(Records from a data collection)
────
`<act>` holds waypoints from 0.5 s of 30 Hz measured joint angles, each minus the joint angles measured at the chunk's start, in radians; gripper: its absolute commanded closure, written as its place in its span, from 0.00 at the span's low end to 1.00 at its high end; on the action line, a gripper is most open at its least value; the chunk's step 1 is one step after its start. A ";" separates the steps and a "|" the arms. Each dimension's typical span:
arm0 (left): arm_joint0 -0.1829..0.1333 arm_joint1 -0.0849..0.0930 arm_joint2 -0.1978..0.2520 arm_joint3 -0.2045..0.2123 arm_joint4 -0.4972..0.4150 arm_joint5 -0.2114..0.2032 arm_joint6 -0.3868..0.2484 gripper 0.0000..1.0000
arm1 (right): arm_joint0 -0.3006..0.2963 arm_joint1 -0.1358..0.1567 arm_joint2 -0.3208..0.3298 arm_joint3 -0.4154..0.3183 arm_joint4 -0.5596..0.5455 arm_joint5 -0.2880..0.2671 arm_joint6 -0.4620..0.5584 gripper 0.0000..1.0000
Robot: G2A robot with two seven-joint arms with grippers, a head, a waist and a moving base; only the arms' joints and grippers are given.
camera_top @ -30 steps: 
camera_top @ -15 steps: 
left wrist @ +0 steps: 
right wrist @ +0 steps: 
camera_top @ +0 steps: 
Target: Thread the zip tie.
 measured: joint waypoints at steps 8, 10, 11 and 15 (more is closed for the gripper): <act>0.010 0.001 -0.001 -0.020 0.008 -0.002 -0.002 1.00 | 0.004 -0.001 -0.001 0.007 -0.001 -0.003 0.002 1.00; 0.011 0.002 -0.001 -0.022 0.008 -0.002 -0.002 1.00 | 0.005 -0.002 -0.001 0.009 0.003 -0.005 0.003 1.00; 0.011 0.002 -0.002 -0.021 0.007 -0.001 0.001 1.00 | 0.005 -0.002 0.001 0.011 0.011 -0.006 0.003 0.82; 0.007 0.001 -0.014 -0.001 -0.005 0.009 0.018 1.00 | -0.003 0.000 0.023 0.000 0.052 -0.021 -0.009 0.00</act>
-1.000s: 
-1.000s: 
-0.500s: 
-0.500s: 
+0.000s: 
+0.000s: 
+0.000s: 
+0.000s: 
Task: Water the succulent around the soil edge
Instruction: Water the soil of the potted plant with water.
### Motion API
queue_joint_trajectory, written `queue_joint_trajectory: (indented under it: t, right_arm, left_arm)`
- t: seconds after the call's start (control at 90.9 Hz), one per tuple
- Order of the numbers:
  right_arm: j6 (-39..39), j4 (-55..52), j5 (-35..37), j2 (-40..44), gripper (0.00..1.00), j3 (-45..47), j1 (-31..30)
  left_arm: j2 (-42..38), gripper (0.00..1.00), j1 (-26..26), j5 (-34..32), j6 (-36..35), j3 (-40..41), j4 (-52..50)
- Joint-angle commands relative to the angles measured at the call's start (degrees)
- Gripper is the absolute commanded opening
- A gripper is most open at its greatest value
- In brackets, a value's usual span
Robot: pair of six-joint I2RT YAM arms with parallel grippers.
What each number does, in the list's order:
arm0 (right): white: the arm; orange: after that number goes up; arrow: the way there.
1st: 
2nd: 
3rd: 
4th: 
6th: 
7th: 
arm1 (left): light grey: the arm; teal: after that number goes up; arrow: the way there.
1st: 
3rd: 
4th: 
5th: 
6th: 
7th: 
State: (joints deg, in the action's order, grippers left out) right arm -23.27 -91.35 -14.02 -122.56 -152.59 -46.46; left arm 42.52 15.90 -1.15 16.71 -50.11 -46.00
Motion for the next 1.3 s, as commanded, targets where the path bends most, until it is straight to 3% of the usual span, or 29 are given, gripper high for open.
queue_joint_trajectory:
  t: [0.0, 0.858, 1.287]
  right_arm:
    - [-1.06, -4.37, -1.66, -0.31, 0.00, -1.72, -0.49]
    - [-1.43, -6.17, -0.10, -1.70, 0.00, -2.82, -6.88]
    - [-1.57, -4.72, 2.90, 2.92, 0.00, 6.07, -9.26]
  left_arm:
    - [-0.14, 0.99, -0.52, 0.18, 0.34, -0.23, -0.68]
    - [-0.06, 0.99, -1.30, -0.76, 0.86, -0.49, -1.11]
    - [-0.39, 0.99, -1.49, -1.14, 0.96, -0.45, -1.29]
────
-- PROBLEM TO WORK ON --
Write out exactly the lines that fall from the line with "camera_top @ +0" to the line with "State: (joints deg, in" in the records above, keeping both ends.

-- SOLUTION TO THE PROBLEM --
camera_top @ +0 steps: 
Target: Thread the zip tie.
 measured: joint waypoints at steps 8, 10, 11 and 15 (more is closed for the gripper): <act>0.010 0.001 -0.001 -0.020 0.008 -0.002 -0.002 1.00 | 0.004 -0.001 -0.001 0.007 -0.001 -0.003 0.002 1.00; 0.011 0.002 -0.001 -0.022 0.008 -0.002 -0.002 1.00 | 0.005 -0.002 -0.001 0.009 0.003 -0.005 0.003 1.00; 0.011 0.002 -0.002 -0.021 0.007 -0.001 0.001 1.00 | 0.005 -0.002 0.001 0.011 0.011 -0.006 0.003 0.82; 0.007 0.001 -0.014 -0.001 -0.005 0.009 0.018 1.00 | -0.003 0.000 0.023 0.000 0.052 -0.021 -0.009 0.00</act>
-1.000s: 
-1.000s: 
-0.500s: 
-0.500s: 
+0.000s: 
+0.000s: 
+0.000s: 
+0.000s: 
Task: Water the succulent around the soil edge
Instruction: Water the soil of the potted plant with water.
### Motion API
queue_joint_trajectory, written `queue_joint_trajectory: (indented under it: t, right_arm, left_arm)`
- t: seconds after the call's start (control at 90.9 Hz), one per tuple
- Order of the numbers:
  right_arm: j6 (-39..39), j4 (-55..52), j5 (-35..37), j2 (-40..44), gripper (0.00..1.00), j3 (-45..47), j1 (-31..30)
  left_arm: j2 (-42..38), gripper (0.00..1.00), j1 (-26..26), j5 (-34..32), j6 (-36..35), j3 (-40..41), j4 (-52..50)
- Joint-angle commands relative to the angles measured at the call's start (degrees)
- Gripper is the absolute commanded opening
- A gripper is most open at its greatest value
- In brackets, a value's usual span
Robot: pair of six-joint I2RT YAM arms with parallel grippers.
What each number does, in the list's order:
arm0 (right): white: the arm; orange: after that number goes up; arrow: the way there.
1st: 
2nd: 
3rd: 
4th: 
6th: 
7th: 
arm1 (left): light grey: the arm; teal: after that number goes up; arrow: the way there.
1st: 
3rd: 
4th: 
5th: 
6th: 
7th: 
State: (joints deg, in the action's order, grippers left out) right arm -23.27 -91.35 -14.02 -122.56 -152.59 -46.46; left arm 42.52 15.90 -1.15 16.71 -50.11 -46.00

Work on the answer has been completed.